Suspension du contrat de travail
Toutefois, une décision récente est venue modifier ces règles pourtant bien établies. Dans un arrêt du 25 janvier 2011, la Cour de cassation a jugé que, dès lors que le salarié informe son employeur de son classement en invalidité de deuxième catégorie, il appartient à ce dernier de faire procéder à une visite de reprise, même si le salarié n'a pas manifesté son souhait de reprendre le travail. C'est la visite qui met fin à la suspension du contrat de travail.
Plusieurs changements doivent donc être opérés par les directeurs. Désormais, dès qu'ils sont informés, ils doivent organiser une visite médicale, dans les conditions habituelles (6).
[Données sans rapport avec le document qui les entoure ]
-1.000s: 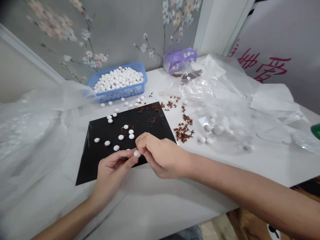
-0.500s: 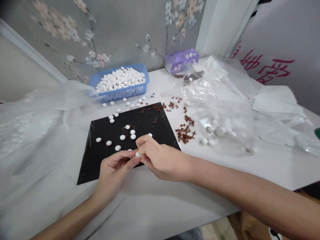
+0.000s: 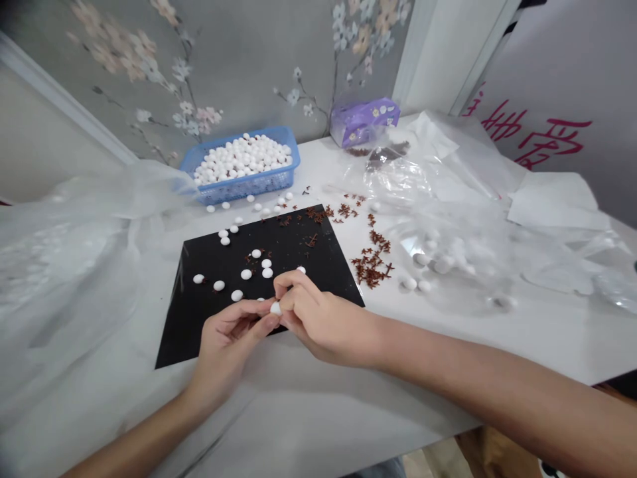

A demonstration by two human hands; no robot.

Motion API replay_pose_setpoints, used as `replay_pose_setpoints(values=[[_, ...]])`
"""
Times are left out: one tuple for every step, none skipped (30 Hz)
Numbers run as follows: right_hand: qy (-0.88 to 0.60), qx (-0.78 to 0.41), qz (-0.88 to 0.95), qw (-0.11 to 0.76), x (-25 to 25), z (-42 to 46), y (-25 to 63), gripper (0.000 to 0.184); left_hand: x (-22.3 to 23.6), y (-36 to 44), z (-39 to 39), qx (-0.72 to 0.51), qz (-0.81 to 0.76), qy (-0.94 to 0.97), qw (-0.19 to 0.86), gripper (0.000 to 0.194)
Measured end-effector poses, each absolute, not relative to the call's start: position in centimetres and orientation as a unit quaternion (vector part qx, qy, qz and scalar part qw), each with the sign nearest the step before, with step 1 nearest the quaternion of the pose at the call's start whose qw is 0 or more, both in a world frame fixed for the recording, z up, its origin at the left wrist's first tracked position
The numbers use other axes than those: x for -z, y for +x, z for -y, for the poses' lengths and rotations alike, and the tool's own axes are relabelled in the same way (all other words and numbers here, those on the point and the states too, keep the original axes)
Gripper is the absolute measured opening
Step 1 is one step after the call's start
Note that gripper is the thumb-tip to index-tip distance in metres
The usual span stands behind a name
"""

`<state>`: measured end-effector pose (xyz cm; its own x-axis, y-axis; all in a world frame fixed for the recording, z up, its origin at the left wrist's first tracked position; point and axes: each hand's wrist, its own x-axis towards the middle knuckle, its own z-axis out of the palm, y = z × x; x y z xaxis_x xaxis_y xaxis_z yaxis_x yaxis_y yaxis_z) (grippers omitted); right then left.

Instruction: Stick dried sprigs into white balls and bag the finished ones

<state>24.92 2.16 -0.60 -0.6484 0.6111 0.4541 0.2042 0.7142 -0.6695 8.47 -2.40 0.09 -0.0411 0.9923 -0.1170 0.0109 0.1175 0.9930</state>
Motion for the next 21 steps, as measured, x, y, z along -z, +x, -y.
replay_pose_setpoints(values=[[-0.24,-0.294,0.86,0.342,0.6,-2.1,24.9,0.023,-0.1,8.5,2.4,-0.478,-0.54,0.462,0.516,0.007],[-0.243,-0.295,0.86,0.339,0.6,-2.1,24.9,0.023,-0.1,8.4,2.4,-0.479,-0.538,0.461,0.517,0.007],[-0.245,-0.295,0.86,0.337,0.6,-2.1,24.9,0.023,-0.1,8.4,2.4,-0.479,-0.537,0.461,0.519,0.007],[-0.248,-0.294,0.86,0.334,0.6,-2.0,24.8,0.023,-0.1,8.4,2.5,-0.48,-0.535,0.459,0.521,0.007],[-0.251,-0.294,0.86,0.333,0.7,-2.0,24.8,0.023,-0.1,8.4,2.5,-0.481,-0.534,0.457,0.524,0.007],[-0.252,-0.293,0.86,0.332,0.7,-2.0,24.8,0.023,-0.1,8.4,2.6,-0.482,-0.532,0.456,0.525,0.007],[-0.253,-0.294,0.86,0.332,0.7,-2.0,24.7,0.024,-0.1,8.4,2.6,-0.483,-0.531,0.455,0.527,0.006],[-0.252,-0.294,0.86,0.332,0.7,-2.0,24.7,0.024,-0.1,8.4,2.6,-0.484,-0.53,0.455,0.528,0.006],[-0.251,-0.295,0.859,0.333,0.7,-2.0,24.6,0.024,-0.1,8.4,2.7,-0.484,-0.53,0.454,0.528,0.006],[-0.25,-0.296,0.858,0.336,0.8,-2.0,24.6,0.024,-0.1,8.4,2.7,-0.484,-0.529,0.454,0.529,0.006],[-0.249,-0.296,0.858,0.337,0.9,-2.0,24.6,0.024,-0.1,8.4,2.7,-0.484,-0.529,0.454,0.528,0.006],[-0.248,-0.296,0.859,0.335,1.0,-1.9,24.6,0.024,-0.1,8.4,2.7,-0.485,-0.529,0.454,0.528,0.007],[-0.247,-0.295,0.861,0.333,1.2,-1.9,24.5,0.023,-0.1,8.4,2.6,-0.485,-0.531,0.453,0.527,0.006],[-0.247,-0.292,0.862,0.332,1.4,-1.9,24.5,0.023,0.0,8.4,2.6,-0.486,-0.533,0.451,0.526,0.006],[-0.247,-0.288,0.863,0.333,1.7,-1.8,24.4,0.022,0.0,8.5,2.6,-0.487,-0.536,0.448,0.525,0.006],[-0.248,-0.283,0.864,0.336,1.9,-1.7,24.4,0.022,0.1,8.5,2.5,-0.487,-0.54,0.444,0.524,0.006],[-0.248,-0.276,0.864,0.34,2.1,-1.7,24.3,0.021,0.2,8.6,2.5,-0.486,-0.544,0.441,0.523,0.006],[-0.247,-0.27,0.864,0.347,2.2,-1.6,24.2,0.021,0.2,8.6,2.5,-0.486,-0.547,0.438,0.522,0.006],[-0.249,-0.264,0.864,0.35,2.3,-1.6,24.1,0.02,0.2,8.6,2.4,-0.485,-0.55,0.436,0.521,0.006],[-0.249,-0.261,0.864,0.351,2.3,-1.6,24.0,0.019,0.2,8.6,2.4,-0.484,-0.552,0.436,0.52,0.007],[-0.254,-0.259,0.865,0.348,2.2,-1.6,24.0,0.018,0.2,8.6,2.4,-0.482,-0.555,0.437,0.518,0.008]])
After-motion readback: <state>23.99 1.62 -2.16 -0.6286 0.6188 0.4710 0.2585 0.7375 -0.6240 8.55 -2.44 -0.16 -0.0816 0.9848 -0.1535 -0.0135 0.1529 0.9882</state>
C'est à l'issue de cette visite que le médecin du travail décidera si le salarié est (partiellement) apte, ou non, à la reprise. Seule exception à cette nouvelle règle : le cas d'un salarié qui manifeste expressément sa volonté de ne pas reprendre le travail. Dans ce cas, la jurisprudence nouvelle ne semble pas imposer d'obligation particulière au directeur, et le contrat reste donc suspendu.
Dans un arrêt de février 2011, la Cour est venue confirmer cette position nouvelle. En l'espèce, le salarié qui avait été classé en invalidité de deuxième catégorie en 2001, avait pris l'initiative d'organiser une visite de reprise, à l'issue de laquelle il avait été « déclaré inapte définitivement à tout poste avec une possibilité de reclassement ». N'ayant été ni reclassé ni licencié, il demande la résiliation judicaire de son contrat de travail aux torts de l'employeur en 2004. La Cour de cassation lui a donné raison, et a rappelé la nouvelle règle. L'employeur doit prendre l'initiative de la visite de reprise, puis suivre la procédure idoine : reclassement, adaptation du poste, reprise du paiement des salaires ou licenciement pour impossibilité de reclassement dans le délai d'un mois. Faute de quoi, il pourrait se voir condamner par les prud'hommes, par exemple suite à une prise d'acte de la rupture par le salarié pour non-respect de ses obligations, qui équivaudrait à un licenciement sans cause réelle et sérieuse.
(1) Code de la Sécurité sociale, art. L341-4
(2) Cass. civ. 2e, 8 avril 2010, n° 08-70.464 ; sur le régime de l'inaptitude, lire Direction(s) n° 45 , p. 13 et n° 67, p. 36
(3) Cass. soc., 27 janvier 1998, n°95-44.168
(4) Cass. soc., 8 avril 2010, n°08-70.464
(5) Cass. soc., 6 octobre 2010, n° 09-13.149
(6) Code du travail, art. R4624-21 et suiv.